You are viewing a plain text version of this content. The canonical link for it is here.

Posted to user@hbase.apache.org by Dan Harvey <da...@mendeley.com> on 2010/06/01 11:57:25 UTC

Re: Missing Split (full message)

Thanks,

I had a look into this and running :- ./hbase org.jruby.Main
add_table.rb hdfs://<server>/hbase/<table>

Fixed the problem with the meta in this case for us.

In what cases would a datanode failure (for example running out of
memory in ourcase) cause HBase data loss?
Would it mostly only causes dataloss to the meta regions or does it
also cause problems with the actual region files?

On 25 May 2010 18:47, Jean-Daniel Cryans <jd...@apache.org> wrote:
> The edits to .META. were likely lost, so scanning .META. won't solve
> the issue (although it could be smarter and figure that there's a
> hole, find the missing region on HDFS, and add it back).
>
> So your region is probably physically on HDFS. See the
> bin/add_table.rb script that will help you getting that line back in
> .META., do disable your table before running it.

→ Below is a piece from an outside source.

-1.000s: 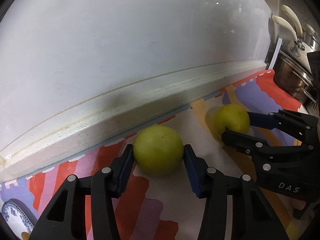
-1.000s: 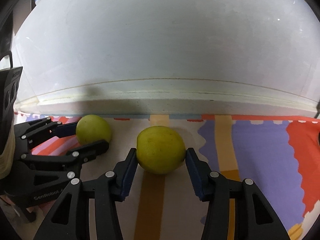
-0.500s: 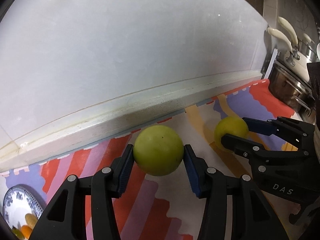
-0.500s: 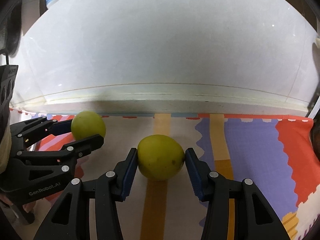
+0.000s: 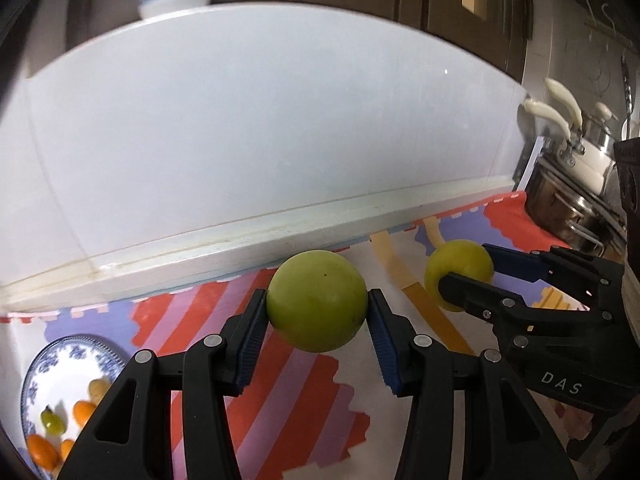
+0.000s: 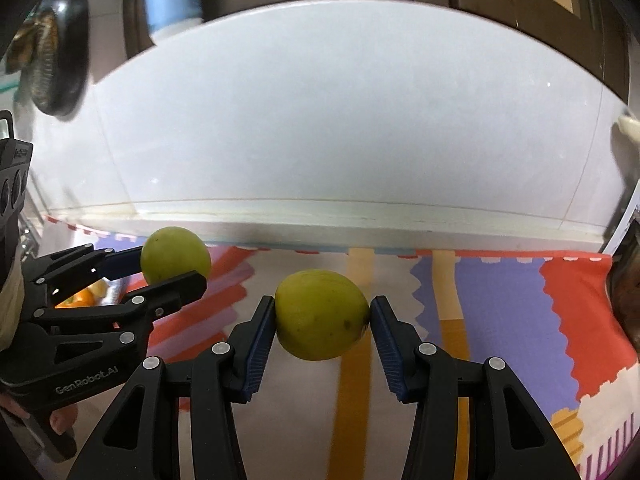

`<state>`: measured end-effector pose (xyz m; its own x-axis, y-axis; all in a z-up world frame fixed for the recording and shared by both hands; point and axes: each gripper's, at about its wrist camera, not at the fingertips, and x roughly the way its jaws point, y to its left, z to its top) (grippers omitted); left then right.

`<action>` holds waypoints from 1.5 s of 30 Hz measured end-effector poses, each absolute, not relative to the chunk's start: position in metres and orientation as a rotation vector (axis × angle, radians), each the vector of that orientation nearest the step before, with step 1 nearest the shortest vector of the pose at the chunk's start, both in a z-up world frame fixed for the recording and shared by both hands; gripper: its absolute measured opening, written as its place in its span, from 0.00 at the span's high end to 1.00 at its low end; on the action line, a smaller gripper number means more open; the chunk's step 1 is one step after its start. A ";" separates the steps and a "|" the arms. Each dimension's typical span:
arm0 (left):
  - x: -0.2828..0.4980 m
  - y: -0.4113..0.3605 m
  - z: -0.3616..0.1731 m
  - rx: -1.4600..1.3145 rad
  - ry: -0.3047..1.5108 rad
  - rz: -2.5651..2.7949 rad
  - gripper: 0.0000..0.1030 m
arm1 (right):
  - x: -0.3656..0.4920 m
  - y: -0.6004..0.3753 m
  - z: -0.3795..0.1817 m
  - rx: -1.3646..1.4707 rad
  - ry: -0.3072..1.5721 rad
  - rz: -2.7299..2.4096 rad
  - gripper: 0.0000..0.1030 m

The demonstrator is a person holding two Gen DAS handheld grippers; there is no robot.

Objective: Organize fruits
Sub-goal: 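Carry both green apples in the two tools over the plate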

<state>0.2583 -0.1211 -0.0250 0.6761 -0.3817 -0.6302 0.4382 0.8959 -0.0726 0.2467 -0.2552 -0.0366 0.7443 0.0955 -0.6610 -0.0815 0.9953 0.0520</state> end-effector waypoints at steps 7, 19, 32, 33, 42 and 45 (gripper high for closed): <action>0.235 -0.095 -0.006 0.051 0.659 -0.426 0.53 | 0.230 -0.234 -0.019 0.013 0.689 0.136 0.52; 0.192 -0.040 0.023 0.017 0.604 -0.329 0.53 | 0.197 -0.189 0.018 -0.003 0.637 0.214 0.52; 0.162 0.024 0.034 0.004 0.582 -0.233 0.53 | 0.180 -0.135 0.032 -0.031 0.607 0.303 0.52; 0.161 0.028 0.034 0.006 0.582 -0.228 0.53 | 0.180 -0.130 0.032 -0.031 0.606 0.309 0.52; 0.163 0.069 0.035 0.013 0.581 -0.180 0.53 | 0.187 -0.088 0.032 -0.049 0.604 0.362 0.52; 0.168 0.080 0.033 0.022 0.588 -0.166 0.53 | 0.194 -0.073 0.030 -0.053 0.609 0.387 0.52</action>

Search the archives
> of this mailing for others who had the same issue if something doesn't
> seem clear.
>
> I'd also like to point out that those edits were lost because HDFS
> won't support fsSync until 0.21, so data loss is likely in the face of
> machine and process failure.
>
> J-D
>
> On Mon, May 24, 2010 at 2:39 PM, Dan Harvey <da...@mendeley.com> wrote:
>> Hi,
>>
>> Sorry for the multiple e-mails, it seems gmail didn't send my whole
>> message last time! Anyway here it goes again...
>>
>> Whilst loading data via a mapreduce job into HBase I have started getting
>> this error :-
>>
>> org.apache.hadoop.hbase.client.RetriesExhaustedException: Trying to
>> contact region server Some server, retryOnlyOne=true, index=0,
>> islastrow=false, tries=9, numtries=10, i=0, listsize=19,
>> region=source_documents,ipubmed\x219915054,1274525958679 for region
>> source_documents,ipubmed\x219915054,1274525958679, row 'u1012913162',
>> but failed after 10 attempts.
>> Exceptions:
>> at org.apache.hadoop.hbase.client.HConnectionManager$TableServers$Batch.process(HConnectionManager.java:1166)
>> at org.apache.hadoop.hbase.client.HConnectionManager$TableServers.processBatchOfRows(HConnectionManager.java:1247)
>> at org.apache.hadoop.hbase.client.HTable.flushCommits(HTable.java:609)
>>
>> In the master there are the following three regions :-
>>
>> source_documents,ipubmed\x219859228,1274701893687       hadoop1
>> 1825870642      ipubmed\x219859228      ipubmed\x219915054
>> source_documents,ipubmed\x219915054,1274525958679       hadoop4
>> 193393334        ipubmed\x219915054      u102193588
>> source_documents,u102193588,1274486550122                    hadoop4
>> 2141795358      u102193588                    u105043522
>>
>> and on one of our 5 nodes I found a region which start with
>>
>> ipubmed\x219915054 and ends with u102002564
>>
>> and on another I found the other half of the split which starts with
>>
>> u102002564 and ends with u102193588
>>
>> So it seems that the middle region on the master was split apart but
>> that failed to reach the master.
>>
>> We've had a few problems over the last few days with hdfs nodes
>> failing due to lack of memory which has now been fixed but could have
>> been a cause of this problem.
>>
>> What ways can a split fail to be received by the master and how long
>> would it take for hbase to fix this? I've read it periodically will
>> scan the META table to find problems like this but didn't say how
>> often? It has been about 12h here and our cluster didn't appear to
>> have fixed this missing split, is there a way to force the master to
>> rescan the META table? Will it fix problems like this given time?
>>
>> Thanks,
>>
>> --
>> Dan Harvey | Datamining Engineer
>> www.mendeley.com/profiles/dan-harvey
>>
>> Mendeley Limited | London, UK | www.mendeley.com
>> Registered in England and Wales | Company Number 6419015
>>
>

-- 
Dan Harvey | Datamining Engineer
www.mendeley.com/profiles/dan-harvey

Mendeley Limited | London, UK | www.mendeley.com
Registered in England and Wales | Company Number 6419015

RE: Missing Split (full message)

Posted by Jonathan Gray <jg...@facebook.com>.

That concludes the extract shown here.